Холмы, холмы, холмы… Бездомный свист позёмки по буграм, тёмное низкое небо, ближний лес, как эхо, гудит под напором ветра.
Сквозь летящий снег они втроём шли от леса. Васич глянул на Мостового, глянул на разведчика со странной фамилией Халатура: заметённые плечи, шапки — белы, лица, нахлёстанные ветром, горят. Мостовой вдруг сел на снег.

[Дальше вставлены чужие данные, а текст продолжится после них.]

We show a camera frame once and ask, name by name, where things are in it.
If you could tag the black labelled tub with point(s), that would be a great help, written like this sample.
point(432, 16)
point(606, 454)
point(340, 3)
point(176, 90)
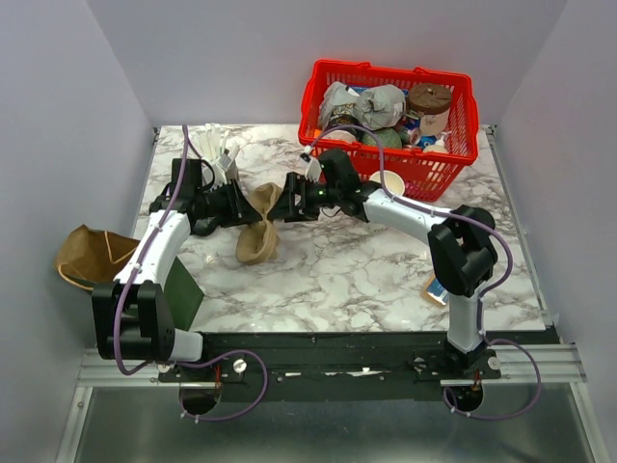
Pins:
point(342, 125)

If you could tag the red plastic shopping basket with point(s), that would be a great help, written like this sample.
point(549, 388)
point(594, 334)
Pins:
point(426, 174)

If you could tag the green netted melon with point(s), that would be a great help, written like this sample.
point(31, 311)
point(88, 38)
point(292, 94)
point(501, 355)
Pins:
point(389, 139)

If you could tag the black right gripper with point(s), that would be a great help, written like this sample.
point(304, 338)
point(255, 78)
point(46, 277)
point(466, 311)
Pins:
point(298, 184)

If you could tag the cream pump lotion bottle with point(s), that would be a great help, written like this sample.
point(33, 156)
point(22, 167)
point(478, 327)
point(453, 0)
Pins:
point(439, 146)

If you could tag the brown lidded round box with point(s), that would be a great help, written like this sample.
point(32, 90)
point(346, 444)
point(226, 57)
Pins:
point(432, 103)

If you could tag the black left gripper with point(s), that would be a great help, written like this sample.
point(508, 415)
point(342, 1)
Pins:
point(240, 210)

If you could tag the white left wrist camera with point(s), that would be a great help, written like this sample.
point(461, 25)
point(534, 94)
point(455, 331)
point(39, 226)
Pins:
point(220, 166)

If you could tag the grey plastic mailer bag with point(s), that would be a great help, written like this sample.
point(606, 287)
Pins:
point(375, 107)

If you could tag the brown green paper bag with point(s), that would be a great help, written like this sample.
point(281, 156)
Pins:
point(89, 257)

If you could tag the red blue drink can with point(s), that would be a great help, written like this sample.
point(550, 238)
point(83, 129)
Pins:
point(412, 136)

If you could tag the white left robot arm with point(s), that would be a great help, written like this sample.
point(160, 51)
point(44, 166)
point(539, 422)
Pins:
point(132, 318)

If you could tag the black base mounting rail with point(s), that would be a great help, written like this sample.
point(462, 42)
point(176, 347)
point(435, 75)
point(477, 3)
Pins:
point(334, 366)

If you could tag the stack of paper cups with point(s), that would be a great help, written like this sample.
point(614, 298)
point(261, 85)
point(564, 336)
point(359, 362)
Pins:
point(394, 182)

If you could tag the brown cardboard cup carrier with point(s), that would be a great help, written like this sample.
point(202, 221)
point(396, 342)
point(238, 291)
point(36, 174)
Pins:
point(259, 241)

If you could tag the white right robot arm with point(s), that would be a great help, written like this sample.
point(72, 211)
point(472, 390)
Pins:
point(461, 249)

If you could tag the blue orange card box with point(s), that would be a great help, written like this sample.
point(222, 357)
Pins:
point(435, 293)

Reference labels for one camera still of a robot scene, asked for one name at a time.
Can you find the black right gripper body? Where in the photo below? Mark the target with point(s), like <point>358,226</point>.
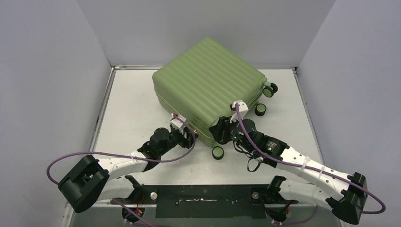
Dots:
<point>218,131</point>

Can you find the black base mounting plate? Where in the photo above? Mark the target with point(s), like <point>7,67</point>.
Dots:
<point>205,201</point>

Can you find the green suitcase with blue lining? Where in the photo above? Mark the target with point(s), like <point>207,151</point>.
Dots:
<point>202,83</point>

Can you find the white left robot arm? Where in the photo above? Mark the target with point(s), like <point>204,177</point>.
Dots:
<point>92,180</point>

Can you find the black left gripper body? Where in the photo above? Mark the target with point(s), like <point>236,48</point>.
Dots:
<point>176,137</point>

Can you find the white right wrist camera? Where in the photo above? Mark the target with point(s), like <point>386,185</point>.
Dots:
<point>240,109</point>

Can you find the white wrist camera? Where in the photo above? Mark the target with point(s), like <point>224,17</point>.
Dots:
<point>178,122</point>
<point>240,109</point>

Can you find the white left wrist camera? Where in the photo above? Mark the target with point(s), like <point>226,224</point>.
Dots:
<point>178,122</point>

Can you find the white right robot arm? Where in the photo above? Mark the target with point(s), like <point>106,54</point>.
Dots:
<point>343,194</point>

— Обожди, капитан, переобуться надо.
Пока он снимал сапог, Васич слезящимися от ветра глазами вглядывался в сторону передовой. Там, за холмом, как в дыму, изредка подымалось тусклое свечение. А когда ракета гасла, из снегов доносило грубый стук пулемёта, стерегшего тишину. Повторенный лесом, он обрывался, и опять только позёмка свистела над голой равниной. В самом деле, почему такая тишина? Васич нетерпеливо оглянулся на Мостового. Сидя на снегу, начальник разведки дивизиона с осторожностью разворачивал сбившуюся портянку, словно отдирал от раны. И тут Васич увидел его ногу. Она была обмороженная, распухшая, синяя.
— Где это ты? — спросил он, сморщась, как от боли.
Мостовой сухим концом портянки обернул ногу.
— А вот когда автоматчики прорвались… В валенках был, промокли, а тут же ж морозом схватило. Самая поганая обувь.
Покатые сильные плечи его шевелились под натянувшейся телогрейкой. И спина под телогрейкой была мускулистая. И кисти длинных рук мускулистые.
— Думал завтра в санбат смотаться, пока вы тут воюете. Спиртику культурно попить, с сёстрами за жизнь поразговаривать.
Он снизу весело подмигнул Васичу одним глазом; другой, с оторванным веком, оставался в это время все так же неподвижен и строг. Давний след пули, застарелый, неровно затянувшийся шрам рассёк его левую половину лица от подбородка до перебитой, клочками торчащей вверх брови. И у Мостового было два лица: одно весёлое, бесстрашное, молодое и другое — изуродованное лицо войны. Когда Мостовой хохотал, это лицо с оголённым глазом только морщилось, горько и умудренно.